[Stored items]
»»
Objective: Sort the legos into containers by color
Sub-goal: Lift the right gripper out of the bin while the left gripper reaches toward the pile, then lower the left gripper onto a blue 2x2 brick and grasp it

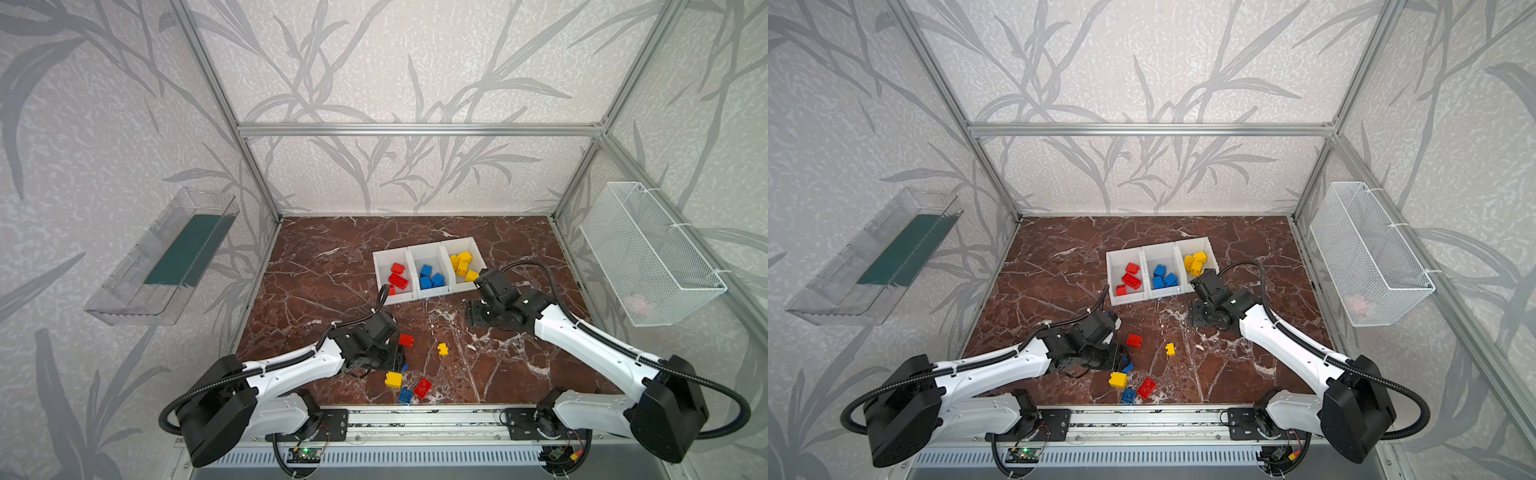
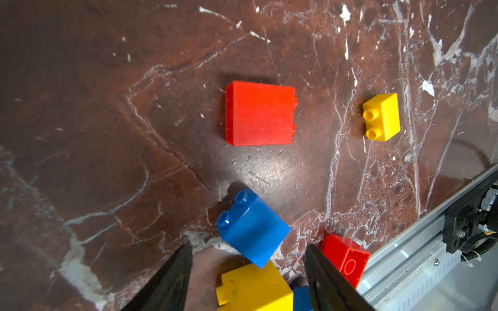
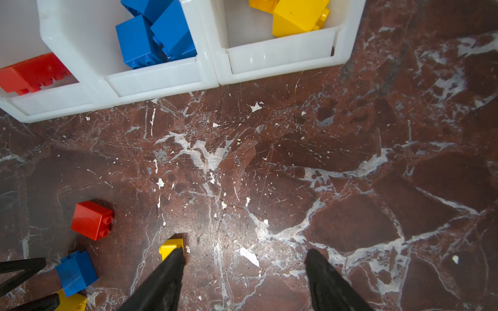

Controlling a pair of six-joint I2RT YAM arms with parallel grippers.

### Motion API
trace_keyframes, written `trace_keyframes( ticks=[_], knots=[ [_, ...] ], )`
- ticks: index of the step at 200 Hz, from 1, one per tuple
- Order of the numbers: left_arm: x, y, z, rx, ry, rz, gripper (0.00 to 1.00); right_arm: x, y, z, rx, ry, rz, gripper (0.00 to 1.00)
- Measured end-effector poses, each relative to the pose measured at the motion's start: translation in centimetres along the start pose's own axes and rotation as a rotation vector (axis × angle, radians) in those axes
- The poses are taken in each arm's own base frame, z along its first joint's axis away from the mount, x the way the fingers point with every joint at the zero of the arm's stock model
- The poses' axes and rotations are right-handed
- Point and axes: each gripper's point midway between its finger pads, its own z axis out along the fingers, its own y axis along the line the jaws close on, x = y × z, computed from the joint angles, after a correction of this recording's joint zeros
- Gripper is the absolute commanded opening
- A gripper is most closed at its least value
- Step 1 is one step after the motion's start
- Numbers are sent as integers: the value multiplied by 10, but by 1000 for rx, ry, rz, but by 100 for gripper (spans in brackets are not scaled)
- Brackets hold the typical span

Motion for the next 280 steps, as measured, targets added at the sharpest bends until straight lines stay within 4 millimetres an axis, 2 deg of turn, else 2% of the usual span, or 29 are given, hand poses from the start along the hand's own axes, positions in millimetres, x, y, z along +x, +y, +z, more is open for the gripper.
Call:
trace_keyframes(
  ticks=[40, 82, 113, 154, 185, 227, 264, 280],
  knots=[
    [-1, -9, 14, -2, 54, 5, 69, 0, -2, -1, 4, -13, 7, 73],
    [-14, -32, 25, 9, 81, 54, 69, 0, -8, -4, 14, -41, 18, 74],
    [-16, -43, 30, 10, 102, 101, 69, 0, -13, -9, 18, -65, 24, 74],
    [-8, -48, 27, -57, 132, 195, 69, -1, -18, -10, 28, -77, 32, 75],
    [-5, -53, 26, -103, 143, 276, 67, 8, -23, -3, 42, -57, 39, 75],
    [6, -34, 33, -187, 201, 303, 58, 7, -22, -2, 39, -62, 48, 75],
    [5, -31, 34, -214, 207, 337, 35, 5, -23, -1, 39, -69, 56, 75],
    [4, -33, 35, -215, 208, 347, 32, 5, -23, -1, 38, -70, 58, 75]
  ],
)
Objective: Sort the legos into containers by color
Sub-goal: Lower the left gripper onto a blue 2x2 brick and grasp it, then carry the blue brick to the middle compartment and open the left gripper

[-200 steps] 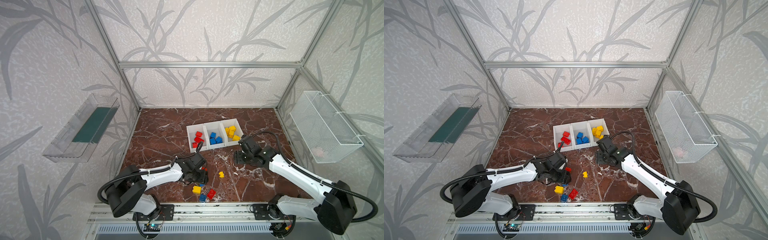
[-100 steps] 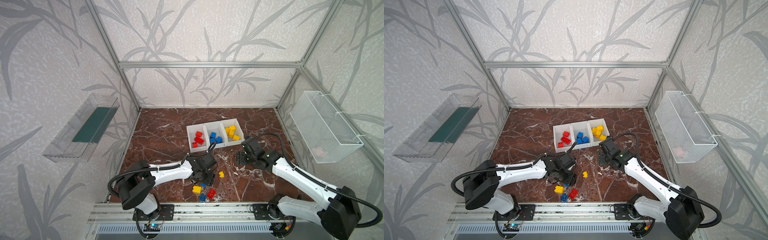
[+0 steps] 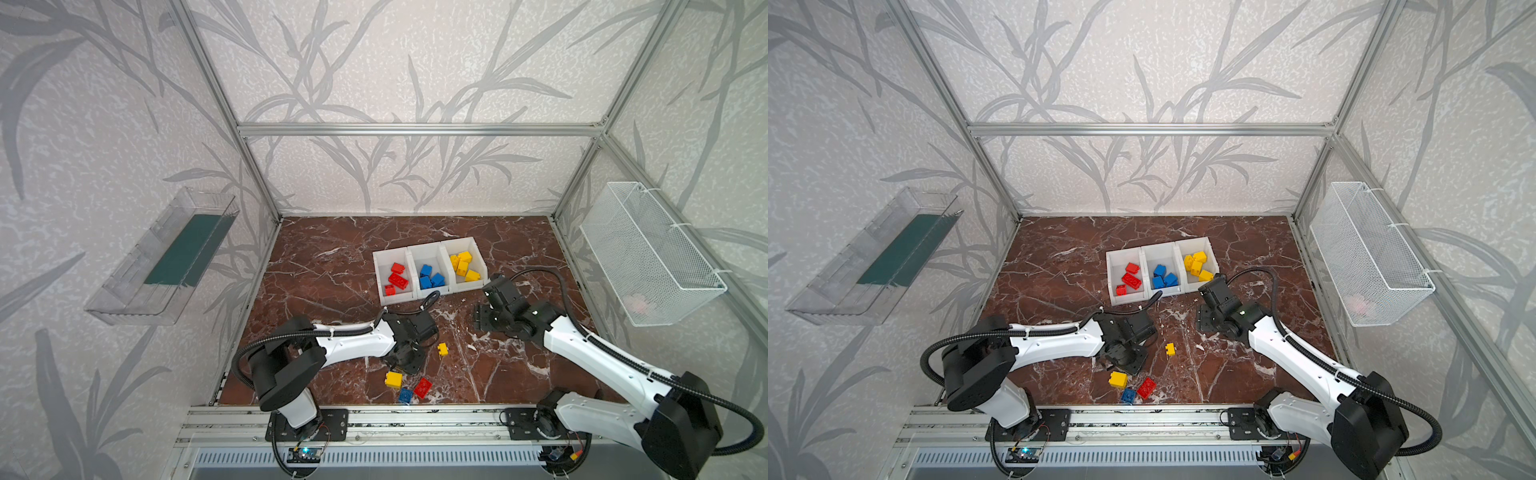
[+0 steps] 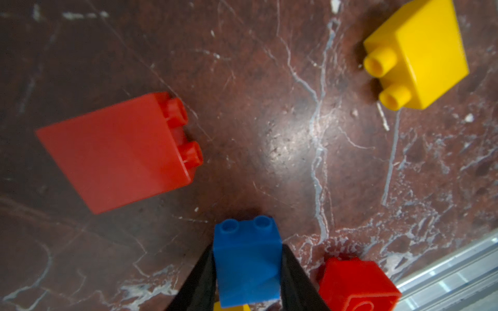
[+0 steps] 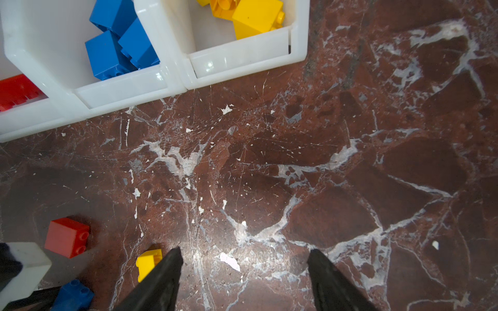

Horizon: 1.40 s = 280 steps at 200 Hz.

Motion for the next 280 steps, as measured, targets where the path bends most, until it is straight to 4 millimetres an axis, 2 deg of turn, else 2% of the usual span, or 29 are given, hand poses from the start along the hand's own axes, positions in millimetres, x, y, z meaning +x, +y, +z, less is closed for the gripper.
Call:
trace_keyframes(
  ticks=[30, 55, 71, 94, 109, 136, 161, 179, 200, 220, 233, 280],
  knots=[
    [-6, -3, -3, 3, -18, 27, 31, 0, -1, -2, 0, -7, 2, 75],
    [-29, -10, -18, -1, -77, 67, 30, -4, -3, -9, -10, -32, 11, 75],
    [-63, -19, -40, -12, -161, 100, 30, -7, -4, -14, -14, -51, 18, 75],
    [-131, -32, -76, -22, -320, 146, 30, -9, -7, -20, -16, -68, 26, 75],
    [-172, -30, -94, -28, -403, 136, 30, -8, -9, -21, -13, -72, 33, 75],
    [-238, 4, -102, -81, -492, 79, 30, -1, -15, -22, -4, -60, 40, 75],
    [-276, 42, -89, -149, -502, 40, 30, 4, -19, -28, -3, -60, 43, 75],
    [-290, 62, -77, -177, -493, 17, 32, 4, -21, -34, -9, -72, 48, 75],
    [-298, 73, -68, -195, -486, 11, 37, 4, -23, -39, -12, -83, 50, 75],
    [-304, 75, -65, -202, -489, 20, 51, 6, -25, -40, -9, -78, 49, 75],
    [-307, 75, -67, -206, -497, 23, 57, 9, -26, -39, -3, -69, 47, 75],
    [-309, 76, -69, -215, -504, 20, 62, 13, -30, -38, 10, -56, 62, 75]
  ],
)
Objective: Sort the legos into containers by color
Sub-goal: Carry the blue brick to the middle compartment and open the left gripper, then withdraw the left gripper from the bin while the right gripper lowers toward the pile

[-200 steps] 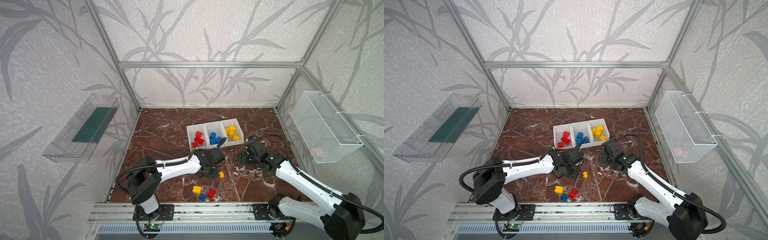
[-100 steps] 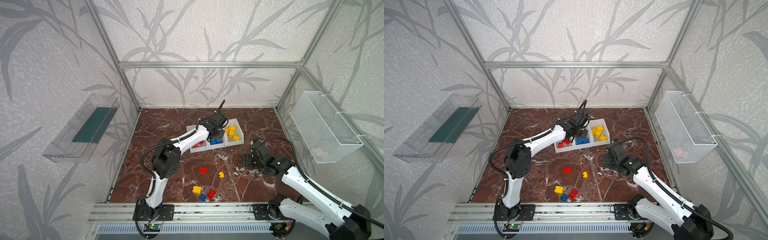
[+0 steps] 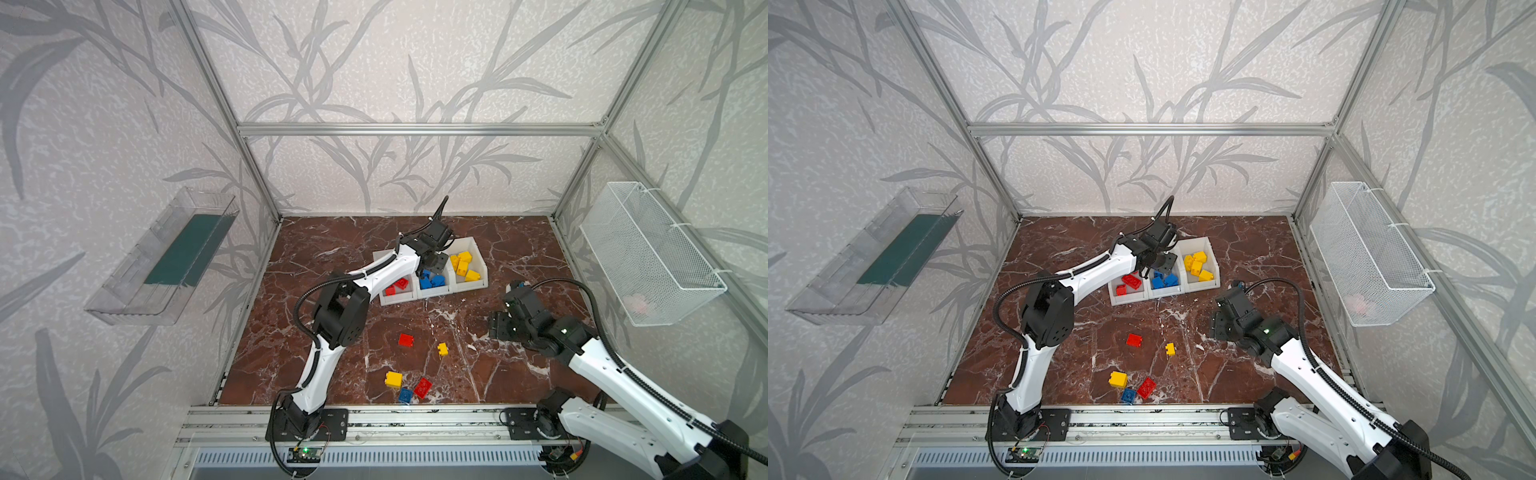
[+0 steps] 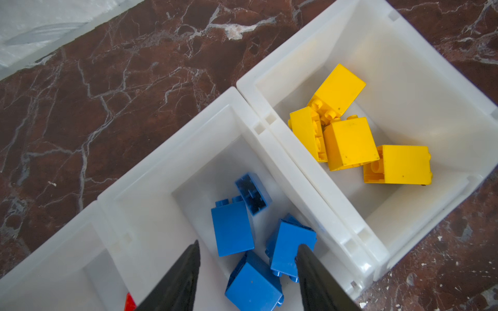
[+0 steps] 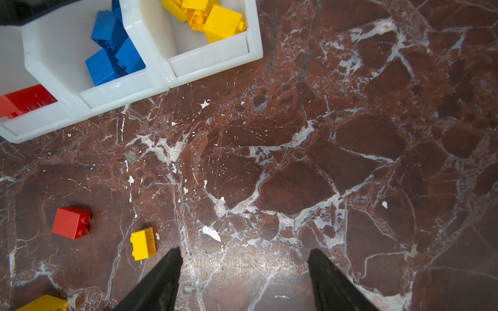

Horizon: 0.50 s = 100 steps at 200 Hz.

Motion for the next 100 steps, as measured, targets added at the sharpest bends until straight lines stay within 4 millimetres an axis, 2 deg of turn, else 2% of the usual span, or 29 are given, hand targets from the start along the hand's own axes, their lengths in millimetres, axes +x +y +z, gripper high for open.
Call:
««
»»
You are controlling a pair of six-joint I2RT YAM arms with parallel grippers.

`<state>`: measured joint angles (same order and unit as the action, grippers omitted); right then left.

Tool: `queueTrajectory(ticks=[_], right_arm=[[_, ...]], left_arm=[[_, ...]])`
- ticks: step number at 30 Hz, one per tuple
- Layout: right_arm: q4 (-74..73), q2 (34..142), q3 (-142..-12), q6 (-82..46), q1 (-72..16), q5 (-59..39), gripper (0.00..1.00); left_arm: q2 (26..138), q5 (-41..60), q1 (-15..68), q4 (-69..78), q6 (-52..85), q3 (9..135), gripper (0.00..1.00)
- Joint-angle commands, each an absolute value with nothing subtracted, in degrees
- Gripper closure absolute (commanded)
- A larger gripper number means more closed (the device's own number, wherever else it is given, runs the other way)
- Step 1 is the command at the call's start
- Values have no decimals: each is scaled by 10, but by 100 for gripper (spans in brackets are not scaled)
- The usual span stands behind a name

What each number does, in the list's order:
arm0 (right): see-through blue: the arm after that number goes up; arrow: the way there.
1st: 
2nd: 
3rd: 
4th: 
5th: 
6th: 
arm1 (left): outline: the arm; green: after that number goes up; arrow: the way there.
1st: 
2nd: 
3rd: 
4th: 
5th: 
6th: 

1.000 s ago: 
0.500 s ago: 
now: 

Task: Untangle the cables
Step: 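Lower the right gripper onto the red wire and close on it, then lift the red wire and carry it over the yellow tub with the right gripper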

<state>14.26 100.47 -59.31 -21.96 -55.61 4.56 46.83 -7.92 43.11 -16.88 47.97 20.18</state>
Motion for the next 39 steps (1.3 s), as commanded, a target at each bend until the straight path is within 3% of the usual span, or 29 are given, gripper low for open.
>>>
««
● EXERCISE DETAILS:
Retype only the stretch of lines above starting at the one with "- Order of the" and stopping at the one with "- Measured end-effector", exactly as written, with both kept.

● WRITTEN REPLY:
- Order of the numbers: left_arm: x, y, z, rx, ry, rz, gripper (0.00 to 1.00); right_arm: x, y, z, rx, ry, rz, gripper (0.00 to 1.00)
- Measured end-effector poses, each relative to the pose measured at the motion's start: translation in centimetres along the start pose's own axes and rotation as a rotation vector (axis × angle, radians) in those axes

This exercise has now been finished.